É necessário ressaltar que a gravidez precoce, não planejada, também é fruto de violência. A cada 20 minutos uma menina de até 18 anos é vítima de estupro. De janeiro de 2017 a dezembro de 2018, 50.899 crimes contra adolescentes nessa faixa etária foram registrados, o que preencheria o número de habitantes da cidade de Campos do Jordão, no interior de São Paulo.
Para enfrentar tamanho problema, temos no extenso território brasileiro somente 85 hospitais cadastrados como referência de serviço ao Aborto Legal. Tudo isso nos leva a refletir sobre a carência de políticas públicas efetivas, como os programas já mencionados, que apontam maneiras de conscientizar cada vez mais adolescentes a fazer escolhas livres e responsáveis.
Na contramão desses eficientes programas do Ministério da Saúde, que deveriam ser aprofundados e melhorados, o Ministério da Família, Mulher e Direitos Humanos utiliza dinheiro, tempo e infraestrutura pública em uma campanha, a meu ver, fraudulenta. Não há dados, ao menos não os encontrei, de que o movimento cristão convidado para o Seminário tenha tido algum êxito, ao menos nas igrejas em que atua, no sentido de convencer solteiros e solteiras a não fazer sexo. Que hipocrisia! A ‘coisa pública’ deve ser sempre embasada em dados, a fim de que se justifique o investimento.

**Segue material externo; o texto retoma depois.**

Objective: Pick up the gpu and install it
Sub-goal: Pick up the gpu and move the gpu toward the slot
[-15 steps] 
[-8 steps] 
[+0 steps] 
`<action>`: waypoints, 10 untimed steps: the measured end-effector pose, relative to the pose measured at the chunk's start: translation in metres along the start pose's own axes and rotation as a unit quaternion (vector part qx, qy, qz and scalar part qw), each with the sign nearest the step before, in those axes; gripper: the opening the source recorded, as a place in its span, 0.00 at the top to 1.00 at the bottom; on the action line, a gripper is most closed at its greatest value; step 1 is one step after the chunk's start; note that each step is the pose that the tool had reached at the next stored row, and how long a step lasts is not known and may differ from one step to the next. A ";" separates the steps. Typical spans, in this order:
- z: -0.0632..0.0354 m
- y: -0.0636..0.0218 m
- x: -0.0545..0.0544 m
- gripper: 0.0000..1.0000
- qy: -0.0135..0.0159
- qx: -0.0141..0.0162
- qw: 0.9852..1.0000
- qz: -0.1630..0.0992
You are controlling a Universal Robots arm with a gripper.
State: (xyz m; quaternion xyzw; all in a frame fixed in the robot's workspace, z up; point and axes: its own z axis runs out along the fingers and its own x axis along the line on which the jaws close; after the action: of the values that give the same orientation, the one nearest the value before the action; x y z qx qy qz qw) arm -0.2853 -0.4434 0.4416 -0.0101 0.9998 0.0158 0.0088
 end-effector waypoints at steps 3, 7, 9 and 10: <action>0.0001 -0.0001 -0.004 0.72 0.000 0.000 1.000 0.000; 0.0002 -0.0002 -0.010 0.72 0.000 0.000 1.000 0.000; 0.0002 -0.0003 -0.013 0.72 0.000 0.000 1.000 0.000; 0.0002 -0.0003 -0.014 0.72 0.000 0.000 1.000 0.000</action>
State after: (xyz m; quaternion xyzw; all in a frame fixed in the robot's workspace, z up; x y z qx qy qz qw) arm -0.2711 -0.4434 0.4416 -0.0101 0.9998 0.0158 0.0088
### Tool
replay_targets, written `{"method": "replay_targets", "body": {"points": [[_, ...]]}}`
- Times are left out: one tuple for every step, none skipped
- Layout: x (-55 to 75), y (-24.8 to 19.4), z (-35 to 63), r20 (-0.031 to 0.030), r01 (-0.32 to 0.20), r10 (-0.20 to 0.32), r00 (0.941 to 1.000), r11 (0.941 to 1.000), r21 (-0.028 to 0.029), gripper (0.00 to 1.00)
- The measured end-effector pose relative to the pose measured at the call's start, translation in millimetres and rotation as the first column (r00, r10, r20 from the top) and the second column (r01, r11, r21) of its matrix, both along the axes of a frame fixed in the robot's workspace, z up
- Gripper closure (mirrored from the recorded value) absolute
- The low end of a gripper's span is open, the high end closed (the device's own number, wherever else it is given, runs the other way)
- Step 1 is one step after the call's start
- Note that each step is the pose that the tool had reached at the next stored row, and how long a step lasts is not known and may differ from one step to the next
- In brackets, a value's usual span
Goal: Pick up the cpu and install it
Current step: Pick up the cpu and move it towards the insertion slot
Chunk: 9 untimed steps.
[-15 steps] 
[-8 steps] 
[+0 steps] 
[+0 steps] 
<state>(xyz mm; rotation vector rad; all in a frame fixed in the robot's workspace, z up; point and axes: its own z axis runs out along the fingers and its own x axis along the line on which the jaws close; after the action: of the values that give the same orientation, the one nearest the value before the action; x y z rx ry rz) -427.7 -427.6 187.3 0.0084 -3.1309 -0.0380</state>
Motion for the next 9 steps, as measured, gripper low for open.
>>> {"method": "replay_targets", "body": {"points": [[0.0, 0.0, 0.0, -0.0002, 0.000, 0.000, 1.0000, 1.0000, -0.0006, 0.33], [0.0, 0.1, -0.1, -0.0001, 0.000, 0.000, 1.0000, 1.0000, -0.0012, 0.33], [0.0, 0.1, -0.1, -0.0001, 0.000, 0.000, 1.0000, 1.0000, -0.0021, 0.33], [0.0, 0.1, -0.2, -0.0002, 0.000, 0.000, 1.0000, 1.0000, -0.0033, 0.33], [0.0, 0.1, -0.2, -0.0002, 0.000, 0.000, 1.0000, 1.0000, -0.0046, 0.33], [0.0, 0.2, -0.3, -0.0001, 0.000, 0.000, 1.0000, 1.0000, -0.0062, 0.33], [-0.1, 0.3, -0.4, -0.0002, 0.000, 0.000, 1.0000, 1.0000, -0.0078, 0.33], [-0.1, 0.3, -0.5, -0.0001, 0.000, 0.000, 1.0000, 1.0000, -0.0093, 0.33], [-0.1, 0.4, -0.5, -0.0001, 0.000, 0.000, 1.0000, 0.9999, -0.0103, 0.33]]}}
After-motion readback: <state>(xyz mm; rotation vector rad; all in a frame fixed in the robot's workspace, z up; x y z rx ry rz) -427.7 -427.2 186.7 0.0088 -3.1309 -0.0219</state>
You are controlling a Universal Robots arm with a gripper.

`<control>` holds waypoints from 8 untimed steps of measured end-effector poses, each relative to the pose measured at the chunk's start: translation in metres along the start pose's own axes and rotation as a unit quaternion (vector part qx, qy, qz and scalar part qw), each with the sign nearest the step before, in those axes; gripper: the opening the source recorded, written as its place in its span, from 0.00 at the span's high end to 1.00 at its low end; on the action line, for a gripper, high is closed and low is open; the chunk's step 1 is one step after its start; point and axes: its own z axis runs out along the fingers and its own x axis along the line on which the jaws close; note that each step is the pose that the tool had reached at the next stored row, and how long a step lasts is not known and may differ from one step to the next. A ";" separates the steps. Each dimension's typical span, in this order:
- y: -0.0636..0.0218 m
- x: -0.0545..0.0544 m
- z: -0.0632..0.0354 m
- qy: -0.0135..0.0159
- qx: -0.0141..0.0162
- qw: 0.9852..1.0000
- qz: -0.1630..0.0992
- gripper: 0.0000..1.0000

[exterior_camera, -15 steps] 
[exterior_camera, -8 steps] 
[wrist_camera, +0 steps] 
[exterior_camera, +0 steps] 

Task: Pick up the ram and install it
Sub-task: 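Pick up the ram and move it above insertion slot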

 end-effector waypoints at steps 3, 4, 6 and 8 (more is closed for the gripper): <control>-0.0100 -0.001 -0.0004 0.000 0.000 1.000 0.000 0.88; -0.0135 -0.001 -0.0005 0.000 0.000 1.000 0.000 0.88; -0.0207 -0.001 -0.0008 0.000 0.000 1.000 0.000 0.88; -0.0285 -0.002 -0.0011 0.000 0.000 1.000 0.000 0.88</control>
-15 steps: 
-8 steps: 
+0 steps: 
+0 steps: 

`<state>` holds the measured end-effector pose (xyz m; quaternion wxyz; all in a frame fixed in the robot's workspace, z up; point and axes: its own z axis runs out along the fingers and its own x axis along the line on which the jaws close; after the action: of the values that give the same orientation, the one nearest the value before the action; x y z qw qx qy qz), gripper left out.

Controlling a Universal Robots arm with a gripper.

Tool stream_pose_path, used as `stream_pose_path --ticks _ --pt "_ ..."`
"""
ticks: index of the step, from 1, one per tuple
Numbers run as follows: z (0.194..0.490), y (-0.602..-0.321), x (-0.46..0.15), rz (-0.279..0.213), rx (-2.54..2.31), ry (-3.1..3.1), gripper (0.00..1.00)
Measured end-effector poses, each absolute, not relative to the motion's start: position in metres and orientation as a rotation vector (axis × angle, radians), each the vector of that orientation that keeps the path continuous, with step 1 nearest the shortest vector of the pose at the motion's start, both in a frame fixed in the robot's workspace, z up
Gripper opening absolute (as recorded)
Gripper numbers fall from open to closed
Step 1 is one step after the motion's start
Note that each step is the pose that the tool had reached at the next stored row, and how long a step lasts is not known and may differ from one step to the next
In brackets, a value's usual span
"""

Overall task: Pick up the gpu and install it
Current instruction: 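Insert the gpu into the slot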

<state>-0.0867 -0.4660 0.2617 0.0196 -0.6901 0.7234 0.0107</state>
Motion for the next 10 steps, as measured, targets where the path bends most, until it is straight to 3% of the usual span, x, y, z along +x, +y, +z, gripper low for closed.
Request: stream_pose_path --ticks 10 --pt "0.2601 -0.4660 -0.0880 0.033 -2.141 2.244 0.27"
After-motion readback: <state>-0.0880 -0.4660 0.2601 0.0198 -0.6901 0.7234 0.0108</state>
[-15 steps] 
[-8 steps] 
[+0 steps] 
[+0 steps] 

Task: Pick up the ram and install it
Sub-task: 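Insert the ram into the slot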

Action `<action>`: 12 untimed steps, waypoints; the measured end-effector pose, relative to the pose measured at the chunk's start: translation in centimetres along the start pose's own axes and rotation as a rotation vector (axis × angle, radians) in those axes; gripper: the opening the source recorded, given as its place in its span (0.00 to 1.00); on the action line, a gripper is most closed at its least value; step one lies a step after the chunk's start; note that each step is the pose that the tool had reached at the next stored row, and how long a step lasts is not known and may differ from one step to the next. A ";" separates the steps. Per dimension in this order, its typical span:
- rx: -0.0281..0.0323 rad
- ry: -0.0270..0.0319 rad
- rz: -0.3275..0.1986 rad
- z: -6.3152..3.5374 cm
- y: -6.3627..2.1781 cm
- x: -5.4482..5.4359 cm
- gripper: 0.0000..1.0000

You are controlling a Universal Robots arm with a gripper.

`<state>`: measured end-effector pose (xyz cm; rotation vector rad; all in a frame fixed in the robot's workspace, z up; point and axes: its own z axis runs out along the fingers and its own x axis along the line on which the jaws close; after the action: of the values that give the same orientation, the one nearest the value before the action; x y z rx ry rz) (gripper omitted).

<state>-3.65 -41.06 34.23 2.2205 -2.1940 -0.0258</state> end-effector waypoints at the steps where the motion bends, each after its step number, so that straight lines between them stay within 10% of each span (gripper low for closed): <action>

Uma pasta que despreza a realidade, já que a própria coordenadora-geral de Promoção dos Direitos da Criança e do Adolescente, Cecília Pita, afirmou que “não vai abordar o uso de preservativos e outros métodos contraceptivos porque isso já é realizado com políticas da área da Saúde e da Educação” e que “entende que é preciso, sim, ter educação sexual, mas que é preciso informar sobre os benefícios de uma iniciação (sexual) tardia, e os prejuízos de uma iniciação precoce”, decididamente não está preparada para as problemáticas que o país enfrenta.
A impressão que se tem é que o Ministério coordenado por Damares Alves anda na contramão da realidade social, incentivando a abstinência como política pública sem nenhuma referência às condições sociais das adolescentes na gravidez precoce.
O referido seminário foi mais um desserviço e uma irresponsabilidade diante de dados alarmantes como o que temos em nosso país. Gastar dinheiro público em um evento promovido dentro da Câmara dos Deputados, em preparação para a Semana Nacional de Prevenção da Gravidez na Adolescência para estimular a abstinência sexual como melhor método contraceptivo, é também um escárnio contra esses 18% do total de nascidos vivos entre janeiro de 2017 a dezembro de 2018, fruto de gravidez precoce, além de um desprezo contra as 50.899 meninas estupradas que engravidam sem desejar. A maioria delas nem consegue acessar os poucos serviços de Aborto Legal do país.
Infelizmente, estamos diante de uma pasta que tem se tornado irrelevante à medida de sua atuação irresponsável.